Problem description: Retype the whole listing, please, keeping every line exact and dropping the pictures.

*** Block opens ***

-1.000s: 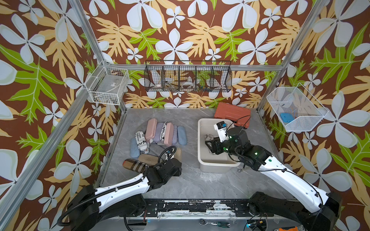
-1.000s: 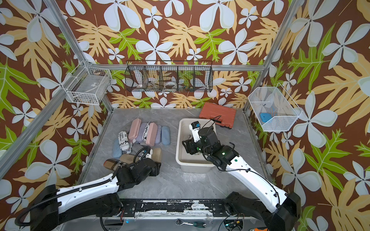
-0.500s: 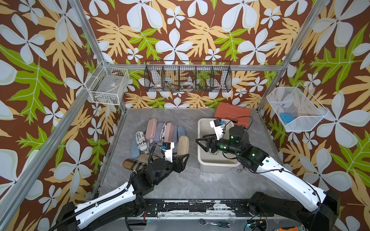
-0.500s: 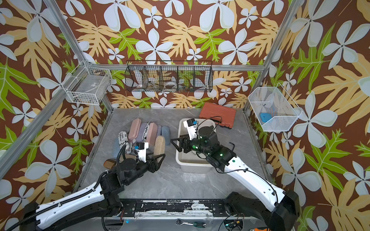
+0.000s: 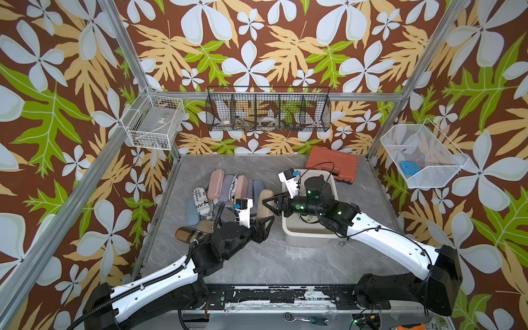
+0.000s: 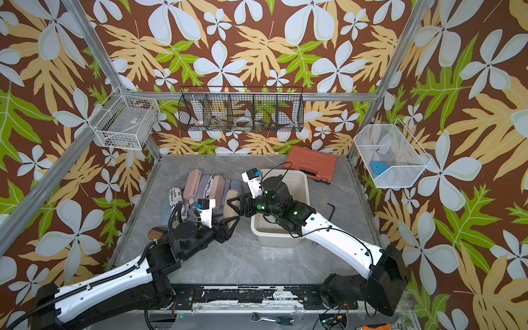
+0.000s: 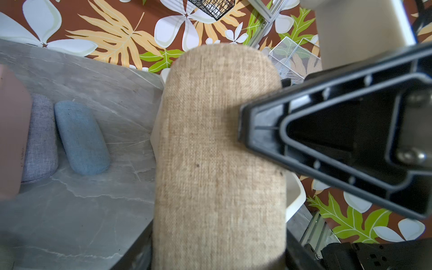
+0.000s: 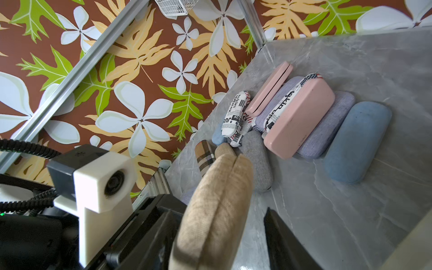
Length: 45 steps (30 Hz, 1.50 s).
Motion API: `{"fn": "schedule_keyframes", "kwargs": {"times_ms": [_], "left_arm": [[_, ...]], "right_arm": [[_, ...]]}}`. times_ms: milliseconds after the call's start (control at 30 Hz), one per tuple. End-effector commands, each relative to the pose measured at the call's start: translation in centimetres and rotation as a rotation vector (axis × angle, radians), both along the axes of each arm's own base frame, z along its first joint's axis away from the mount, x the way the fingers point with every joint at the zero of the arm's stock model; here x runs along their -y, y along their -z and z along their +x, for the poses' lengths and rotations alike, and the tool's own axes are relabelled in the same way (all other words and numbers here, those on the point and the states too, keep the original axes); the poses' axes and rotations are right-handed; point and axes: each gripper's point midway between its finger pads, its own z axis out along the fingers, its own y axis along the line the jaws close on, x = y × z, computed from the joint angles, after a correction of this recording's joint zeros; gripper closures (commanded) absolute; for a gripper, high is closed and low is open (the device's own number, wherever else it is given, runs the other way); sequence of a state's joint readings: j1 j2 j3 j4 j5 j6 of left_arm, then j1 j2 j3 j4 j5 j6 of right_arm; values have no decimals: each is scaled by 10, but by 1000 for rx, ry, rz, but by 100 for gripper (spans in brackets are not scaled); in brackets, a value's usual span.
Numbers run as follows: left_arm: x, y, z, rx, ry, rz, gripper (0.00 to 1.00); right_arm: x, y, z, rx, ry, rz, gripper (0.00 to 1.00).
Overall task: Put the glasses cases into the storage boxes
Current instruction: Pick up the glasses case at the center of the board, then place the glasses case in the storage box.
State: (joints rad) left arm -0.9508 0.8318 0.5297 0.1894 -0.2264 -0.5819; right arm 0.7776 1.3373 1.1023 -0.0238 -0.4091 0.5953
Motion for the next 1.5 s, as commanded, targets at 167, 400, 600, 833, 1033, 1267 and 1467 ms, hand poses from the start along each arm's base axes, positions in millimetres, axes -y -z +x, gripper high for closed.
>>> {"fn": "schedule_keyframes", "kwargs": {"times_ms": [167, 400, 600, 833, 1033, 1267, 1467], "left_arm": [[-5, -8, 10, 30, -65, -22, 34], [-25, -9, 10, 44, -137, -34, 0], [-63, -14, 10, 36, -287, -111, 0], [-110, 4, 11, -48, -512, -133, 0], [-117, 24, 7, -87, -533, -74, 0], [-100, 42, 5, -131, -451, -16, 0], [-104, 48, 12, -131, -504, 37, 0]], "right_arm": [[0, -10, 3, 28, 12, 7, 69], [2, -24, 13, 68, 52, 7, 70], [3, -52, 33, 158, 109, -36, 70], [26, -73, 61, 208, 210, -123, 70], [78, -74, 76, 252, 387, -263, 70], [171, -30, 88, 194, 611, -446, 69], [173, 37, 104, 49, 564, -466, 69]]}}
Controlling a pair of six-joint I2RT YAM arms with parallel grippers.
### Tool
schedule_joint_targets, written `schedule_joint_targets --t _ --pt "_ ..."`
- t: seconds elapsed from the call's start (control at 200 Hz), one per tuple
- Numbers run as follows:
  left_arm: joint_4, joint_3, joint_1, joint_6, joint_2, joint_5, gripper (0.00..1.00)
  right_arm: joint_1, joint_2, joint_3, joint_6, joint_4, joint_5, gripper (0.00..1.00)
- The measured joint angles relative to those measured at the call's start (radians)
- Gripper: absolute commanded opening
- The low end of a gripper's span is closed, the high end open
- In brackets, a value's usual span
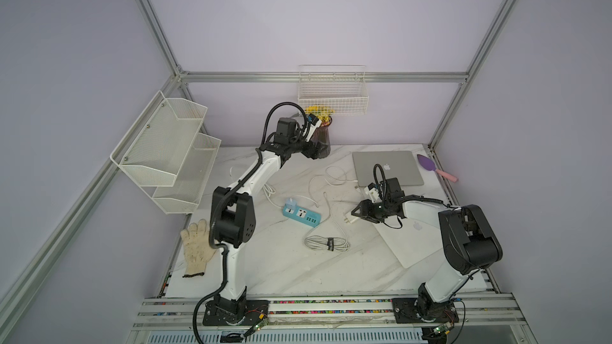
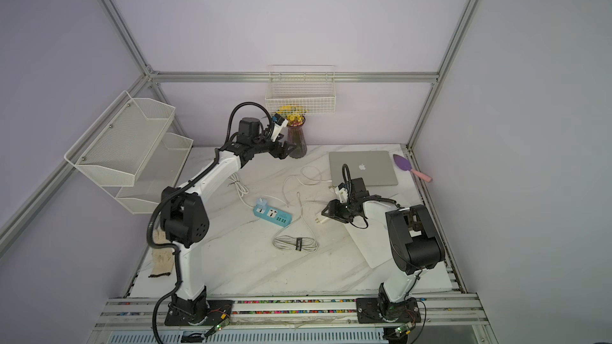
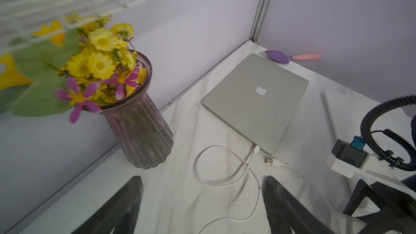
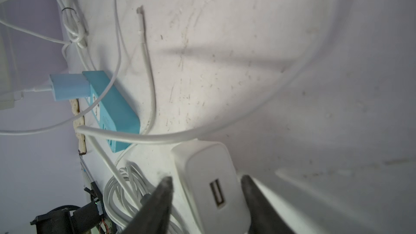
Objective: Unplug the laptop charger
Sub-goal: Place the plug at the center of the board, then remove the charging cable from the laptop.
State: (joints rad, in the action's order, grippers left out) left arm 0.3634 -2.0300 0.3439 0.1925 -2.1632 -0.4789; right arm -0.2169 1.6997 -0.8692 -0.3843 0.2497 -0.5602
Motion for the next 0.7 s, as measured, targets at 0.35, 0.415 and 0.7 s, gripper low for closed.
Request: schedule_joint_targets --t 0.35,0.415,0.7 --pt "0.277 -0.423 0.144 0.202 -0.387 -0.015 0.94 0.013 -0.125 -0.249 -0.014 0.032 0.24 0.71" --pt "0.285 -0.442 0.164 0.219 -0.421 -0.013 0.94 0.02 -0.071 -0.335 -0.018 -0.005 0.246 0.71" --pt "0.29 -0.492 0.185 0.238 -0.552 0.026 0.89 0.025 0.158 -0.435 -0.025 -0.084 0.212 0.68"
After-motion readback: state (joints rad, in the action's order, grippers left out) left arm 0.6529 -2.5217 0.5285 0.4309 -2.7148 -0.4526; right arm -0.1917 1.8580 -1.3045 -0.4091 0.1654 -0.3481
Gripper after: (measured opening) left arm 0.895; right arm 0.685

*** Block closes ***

Answer area:
-1.000s: 
-1.000s: 
-0.500s: 
-0.500s: 
+0.000s: 
+0.000s: 
+0.000s: 
+0.000s: 
Length: 45 steps (30 Hz, 1.50 s).
Motion API: `{"fn": "schedule_keyframes", "kwargs": {"times_ms": [_], "left_arm": [[_, ...]], "right_arm": [[_, ...]]}}`. times_ms: milliseconds after the call's start (control at 30 Hz), one per tuple. End-effector commands, each relative to the pose measured at the call's start: translation in centimetres and rotation as a rotation vector (axis × angle, radians), both along the axes of each arm's own base frame, z along its first joint's axis away from the mount, x the way the fingers point with every joint at the zero of the arm's stock model; here x runs along their -y, y along their -z and z along their +x, for the poses' lengths and rotations alike, and the tool's own axes are relabelled in the same way (all other words and numbers here, those on the point and the states too, keep the original axes); the poses' axes and rotations are right-handed; point and axes: each gripper's point midway between its finger pads, its own z axis out along the fingers, its own y axis along the line the jaws close on, x = y × z, computed from the joint angles, after a correction of this recording's joint zeros; gripper closures (commanded) absolute; for a gripper, high is closed and low is open (the device's own number, wherever else it is given, runs the other way); sequence of a state's joint readings: j1 j2 j3 j4 j5 j6 of left_arm, then j1 j2 j3 j4 j5 j6 of right_arm; values have no decimals: each is scaled by 10, but by 1000 for rx, ry, rz, but by 100 for gripper (spans in brackets are not scaled); in brackets, a value's usual span.
Numbers run as follows: left_arm: x, y, z, rx, ry, rz, gripper (0.00 to 1.00); right_arm: x, y, z, rx, ry, rz, gripper (0.00 to 1.00).
Overall task: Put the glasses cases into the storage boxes
Current instruction: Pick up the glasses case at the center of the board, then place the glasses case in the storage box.
State: (joints rad) left arm -0.9508 0.8318 0.5297 0.1894 -0.2264 -0.5819; right arm 0.7776 1.3373 1.1023 -0.0238 -0.4091 0.5953
Motion for the next 1.5 s, as commanded, targets at 167, 400, 600, 833, 1033, 1267 and 1467 ms, hand poses from the start along each arm's base axes, positions in millimetres, axes -y -z +x, gripper high for closed.
>>> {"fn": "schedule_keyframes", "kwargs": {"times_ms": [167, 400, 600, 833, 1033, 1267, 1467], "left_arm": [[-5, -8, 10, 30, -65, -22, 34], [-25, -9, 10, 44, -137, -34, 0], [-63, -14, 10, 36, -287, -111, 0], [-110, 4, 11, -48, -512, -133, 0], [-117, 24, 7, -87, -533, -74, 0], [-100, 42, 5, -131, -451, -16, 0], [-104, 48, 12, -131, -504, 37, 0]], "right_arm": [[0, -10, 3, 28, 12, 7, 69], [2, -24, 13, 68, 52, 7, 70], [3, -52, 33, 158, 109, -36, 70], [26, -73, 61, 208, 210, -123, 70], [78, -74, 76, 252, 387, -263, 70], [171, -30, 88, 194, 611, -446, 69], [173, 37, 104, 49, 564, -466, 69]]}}
Controlling a pair of six-joint I2RT YAM arms with parallel grippers.
### Tool
schedule_joint_targets, written `schedule_joint_targets --t _ --pt "_ ..."`
- t: seconds elapsed from the call's start (control at 200 Hz), one per tuple
- Numbers run as follows:
  left_arm: joint_4, joint_3, joint_1, joint_6, joint_2, joint_5, gripper (0.00..1.00)
  right_arm: joint_1, joint_2, joint_3, joint_6, joint_4, joint_5, gripper (0.00..1.00)
- The measured joint angles relative to those measured at the call's start (radians)
- Gripper: absolute commanded opening
- The low end of a gripper's span is closed, the high end open
- In brackets, a value's usual span
Objective: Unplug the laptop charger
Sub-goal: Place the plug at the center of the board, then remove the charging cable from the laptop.
State: (joints rad, in the action's order, grippers left out) left arm 0.3634 -2.0300 0.3439 0.1925 -2.1632 -0.4789; right arm -0.2169 1.6997 -0.8692 -0.3843 0.2497 -0.5602
Motion for the next 0.7 s, as measured, targets at 0.35, 0.415 and 0.7 s, gripper low for closed.
Request: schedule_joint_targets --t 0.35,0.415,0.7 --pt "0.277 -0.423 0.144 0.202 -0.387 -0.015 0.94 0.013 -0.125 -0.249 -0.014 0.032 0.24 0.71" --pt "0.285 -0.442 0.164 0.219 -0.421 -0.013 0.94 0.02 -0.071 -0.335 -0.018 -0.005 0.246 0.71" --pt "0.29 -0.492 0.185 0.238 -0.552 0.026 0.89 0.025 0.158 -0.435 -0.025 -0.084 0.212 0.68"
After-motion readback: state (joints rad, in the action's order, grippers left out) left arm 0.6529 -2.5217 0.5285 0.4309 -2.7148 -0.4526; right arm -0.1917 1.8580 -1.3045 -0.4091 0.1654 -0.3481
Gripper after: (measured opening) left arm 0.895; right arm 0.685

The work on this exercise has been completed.